There is a problem with “good” people. In fact, I would suggest to you that there is a big, bad problem with good people. I know this may seem like a strange statement to make. What could be wrong with being a “good” person? Isn’t it good to be…good? Surely, that’s what we learn in Sunday School and kindergarten—that we are supposed to be nice, kind, fair, polite, wait our turn, share with others and say please and thank you. Do all of these things, attend an occasional church service, pray before you go to bed, perhaps even give money to a charity around the holidays and voila! You are deemed a good person. I don’t mean to make light of the importance of being respectful, compassionate, generous or courteous. Nor do I want to minimize the importance of attending church services or Sunday School. I’m Baptist after all.
I also don’t want my point to be misunderstood here. I am not suggesting that it is okay to be rude, crass, nasty, mean or a bully. I am not suggesting that poor manners or unethical behavior should be excused. Clearly, people with these personality traits are difficult to deal with and to be avoided if at all possible. This is something we already know.
But, there is also a problem with “good” people.
A big, bad problem.
I was reminded of this after a work-related retreat with a coalition of faith-based groups. During the retreat, we began to talk about race. As we began to try to unpack how racism continues to manifest itself in our society and the real and sometimes tragic consequences of racism and unintentional bias for African Americans, someone went to the microphone to insist that most people are “good” and definitely not racists!

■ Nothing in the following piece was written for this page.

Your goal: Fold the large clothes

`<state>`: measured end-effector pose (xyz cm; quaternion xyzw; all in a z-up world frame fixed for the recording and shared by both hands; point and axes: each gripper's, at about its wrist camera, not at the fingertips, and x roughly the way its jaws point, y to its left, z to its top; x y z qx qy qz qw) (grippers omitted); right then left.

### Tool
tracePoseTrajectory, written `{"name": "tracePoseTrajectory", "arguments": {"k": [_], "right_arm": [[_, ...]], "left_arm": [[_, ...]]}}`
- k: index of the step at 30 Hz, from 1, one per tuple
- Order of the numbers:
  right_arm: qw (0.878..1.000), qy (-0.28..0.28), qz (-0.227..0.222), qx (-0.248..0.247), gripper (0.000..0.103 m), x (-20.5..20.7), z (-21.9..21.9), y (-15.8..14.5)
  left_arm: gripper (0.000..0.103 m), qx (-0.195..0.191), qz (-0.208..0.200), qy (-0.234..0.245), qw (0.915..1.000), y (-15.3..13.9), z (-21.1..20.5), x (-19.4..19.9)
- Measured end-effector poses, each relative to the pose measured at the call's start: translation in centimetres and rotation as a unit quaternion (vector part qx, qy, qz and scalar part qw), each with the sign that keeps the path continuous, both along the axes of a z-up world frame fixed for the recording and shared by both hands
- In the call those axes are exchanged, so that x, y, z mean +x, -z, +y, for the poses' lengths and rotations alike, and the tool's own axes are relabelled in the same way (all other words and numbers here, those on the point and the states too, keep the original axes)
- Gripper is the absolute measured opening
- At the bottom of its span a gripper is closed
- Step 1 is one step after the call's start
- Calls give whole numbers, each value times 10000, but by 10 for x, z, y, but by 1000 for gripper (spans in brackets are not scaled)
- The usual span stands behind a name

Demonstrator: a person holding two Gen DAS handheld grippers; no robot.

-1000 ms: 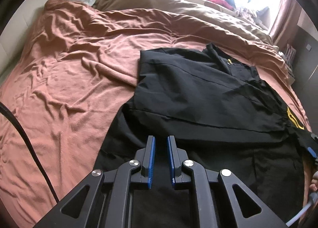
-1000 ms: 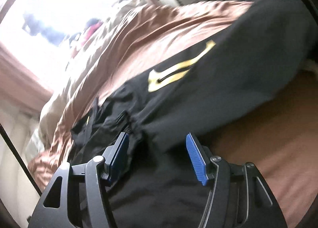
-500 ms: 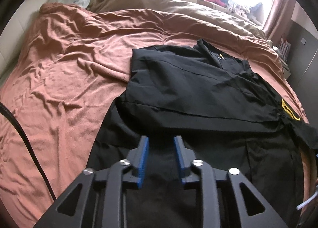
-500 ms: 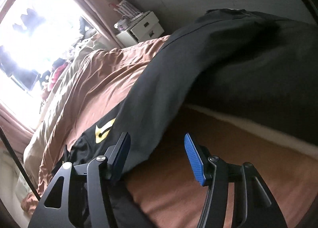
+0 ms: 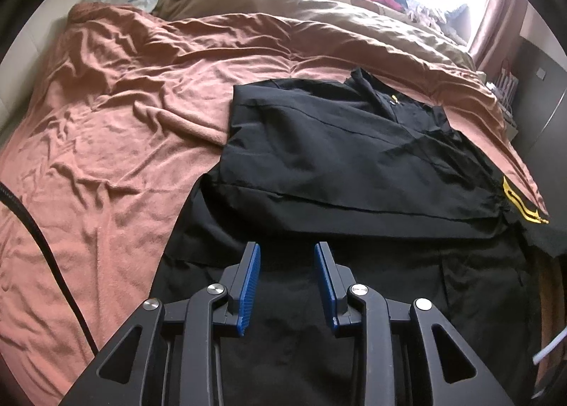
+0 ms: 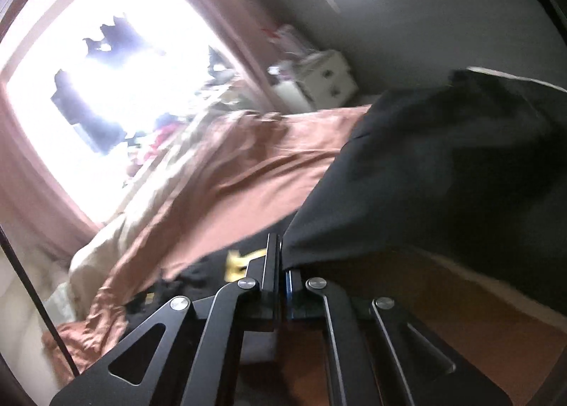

This person was repeating a sentiment that I have heard time and time again. It is almost a knee-jerk reaction to a deep sense of denial embedded in our culture. Those people are racists – the Skinheads, the Ku Klux Klan, the neo-Nazis—but the rest of us, we are “good” people. It is the kind of denial that negates implicit bias and the institutional racism that impacts every aspect of life in America. It is the kind of denial that refuses to acknowledge the white privilege that is woven into the fabric of our society. It is the kind of denial that rejects even proven studies that show African Americans are treated differently, regardless of their economic status and sometimes because of their economic status.
Good people.
However, there is a big problem with being good. The problem is that if most people are “good” then why is racial hatred, bias and hostility so pervasive in our society today? Why is it that “good” Christians will defy their own belief system to defend racist ideologies that maintain the status quo? Why is it that good people so often do nothing and say nothing when they recognize someone else being treated unfairly? Why is it that good people will support policies and practices that have profoundly negative impacts on those who don’t look like them or worship like them if it reinforces a narrative of their own safety, status or superiority?
Sadly, this is what many good people do.
As I listened to these assertions about the goodness of most people at the retreat, I commented to a colleague that clearly it is not enough to be “good.” I mean if most people are good and decent but we live in a society that continues to be plagued with all kinds of injustices that dehumanize and oppress certain people, hindering them from reaching their God-given potential while exploiting their gifts for selfish gain, it just cannot be enough for us to be “good.”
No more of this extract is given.